Submitted to: Domestic Animal Endocrinology
Publication Type: Peer Reviewed Journal
Publication Acceptance Date: 10/5/2005
Publication Date: 8/8/2006
Citation: Proudman, J.A., Scanes, C.G., Johannsen, S.A., Berghman, L.R., Camp, M.J. 2006. Comparison of the ability of the three endogenous gnrhs to stimulate release of follicle-stimulating hormone and luteinizing hormone in chickens. Domestic Animal Endocrinology. Interpretive Summary: The secretion of two important reproductive hormones, luteinizing hormone (LH) and follicle-stimulating hormone (FSH), is controlled, in mammals, by a brain hormone known as gonadotropin releasing hormone (GnRH). In birds, there are three different GnRHs. One, cGnRH-I, is thought to be the physiological releasing hormone for LH. There is controversy as to whether any of the GnRHs cause the secretion of FSH in the bird. In the chicken, unlike mammals, FSH and LH are produced in separate cells and pulses of these hormones are largely secreted independently, suggesting that each may be controlled independently. In these experiments, we compared the abilities of three GnRHs to release LH and FSH in immature pullets and in mature roosters. We found that all three releasing factors will stimulate secretion of LH to varying degrees. Lamprey GnRH-III, which has been shown to selectively cause FSH release in some mammals, did not stimulate FSH secretion in roosters. Only chicken GnRH-II produced a significant increase in FSH secretion in roosters, and this increase was modest compared to its effect on LH. None of the releasing factors stimulated FSH secretion in 17-wk old females. We conclude that none of the releasing factors known to exist in the bird is either a specific or a potent stimulus for FSH secretion in the chicken, and that the mechanism by which independent FSH secretion occurs in the chicken remains unknown. This information will help scientists to better understand the factors controlling reproduction in poultry.

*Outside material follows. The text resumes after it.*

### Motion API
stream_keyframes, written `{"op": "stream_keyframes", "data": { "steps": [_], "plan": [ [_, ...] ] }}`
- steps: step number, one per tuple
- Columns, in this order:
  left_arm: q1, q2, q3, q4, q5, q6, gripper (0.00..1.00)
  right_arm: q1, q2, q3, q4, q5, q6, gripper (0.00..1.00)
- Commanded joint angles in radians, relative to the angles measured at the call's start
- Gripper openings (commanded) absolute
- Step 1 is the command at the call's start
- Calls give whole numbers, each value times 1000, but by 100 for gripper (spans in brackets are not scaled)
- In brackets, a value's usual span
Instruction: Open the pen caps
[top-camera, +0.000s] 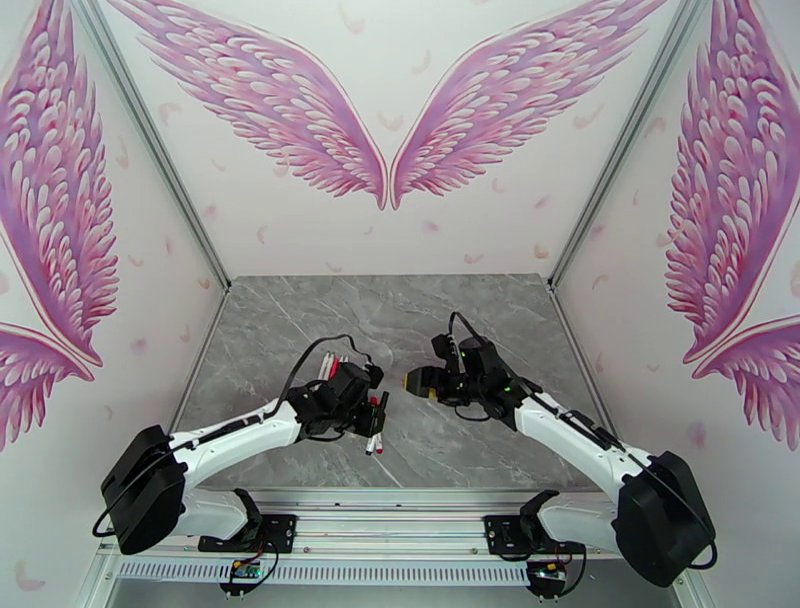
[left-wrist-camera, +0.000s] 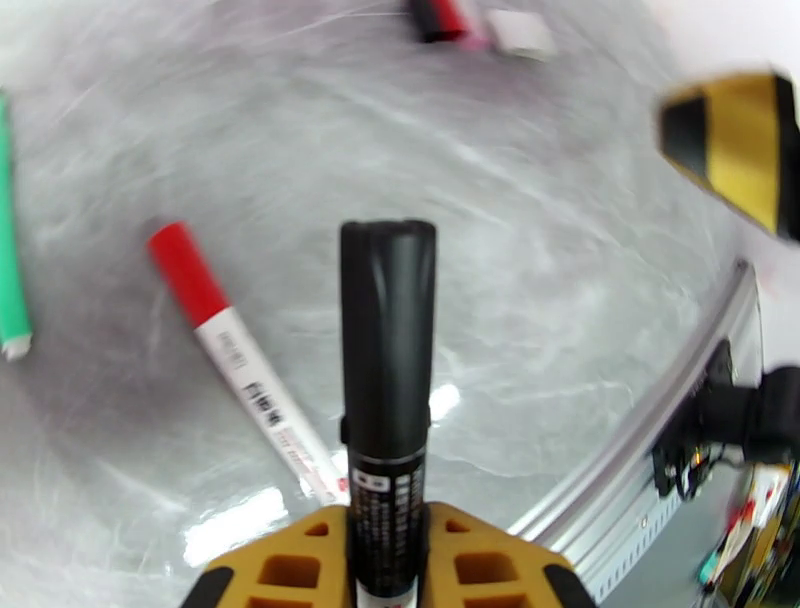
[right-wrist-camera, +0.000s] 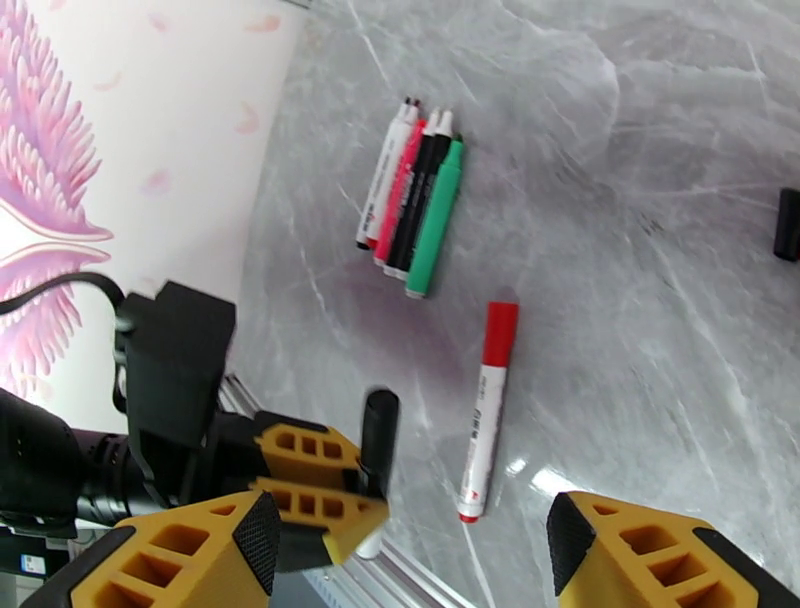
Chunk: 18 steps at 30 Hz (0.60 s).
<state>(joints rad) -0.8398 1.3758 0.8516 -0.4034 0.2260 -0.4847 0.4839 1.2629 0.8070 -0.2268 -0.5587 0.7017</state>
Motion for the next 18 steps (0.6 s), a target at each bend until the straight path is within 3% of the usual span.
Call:
{"op": "stream_keyframes", "data": {
  "steps": [1, 9, 18],
  "plan": [
    [5, -26, 46, 44, 91, 126, 19, 7, 19, 50, -42, -17, -1, 71],
    [5, -22, 59, 77, 110, 163, 14, 12, 80, 67, -42, -89, -8, 55],
    [4, 9, 84, 96, 135, 163, 14, 36, 103, 72, -44, -125, -26, 49]
  ]
}}
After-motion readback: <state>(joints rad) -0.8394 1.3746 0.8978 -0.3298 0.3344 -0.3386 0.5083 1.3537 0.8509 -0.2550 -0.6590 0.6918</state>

Technical Abstract: It is well established that GnRH can stimulate the release of LH and FSH in mammals. Two GnRHs have been found in the chicken hypothalamus, cGnRH-I and cGnRH-II. There is controversy as to whether either peptide can stimulate release of FSH in birds. The present studies compared the ability of cGnRH-I and -II to stimulate the release of FSH and LH in chickens. Lamprey (l) GnRH-III may be a specific releasing factor for FSH, as it selectively stimulates FSH release in rodents and cattle, and has been detected in the hypothalamus of rodents, sparrows, and chickens. Therefore, the ability of lGnRH-III to stimulate LH and FSH release was also examined. In our first experiment, the effects of cGnRH-I and -II were studied using 17-wk prepubertal females. Intravenous injection of cGnRH-II at 1 and 10 ug/kg b.w. significantly increased LH secretion more than did cGnRH-I. Neither peptide significantly increased plasma FSH levels. In our second study, we administered cGnRH-I, cGnRH-II or lGnRH-III to mature males maintained on a short photoperiod. cGnRH-II was again more potent than cGnRH-I in stimulating LH release, while lGnRH-III produced a modest LH rise. No GnRH peptide provided specific or potent stimulus to FSH secretion, although the high dose of cGnRH II modestly enhanced FSH levels in the adult male (P<0.05). Our results are not consistent with the view that lGnRH-III is a specific FSH-releasing hormone across multiple classes of vertebrates. We conclude that the mechanism by which independent release of FSH occurs in chickens remains unresolved.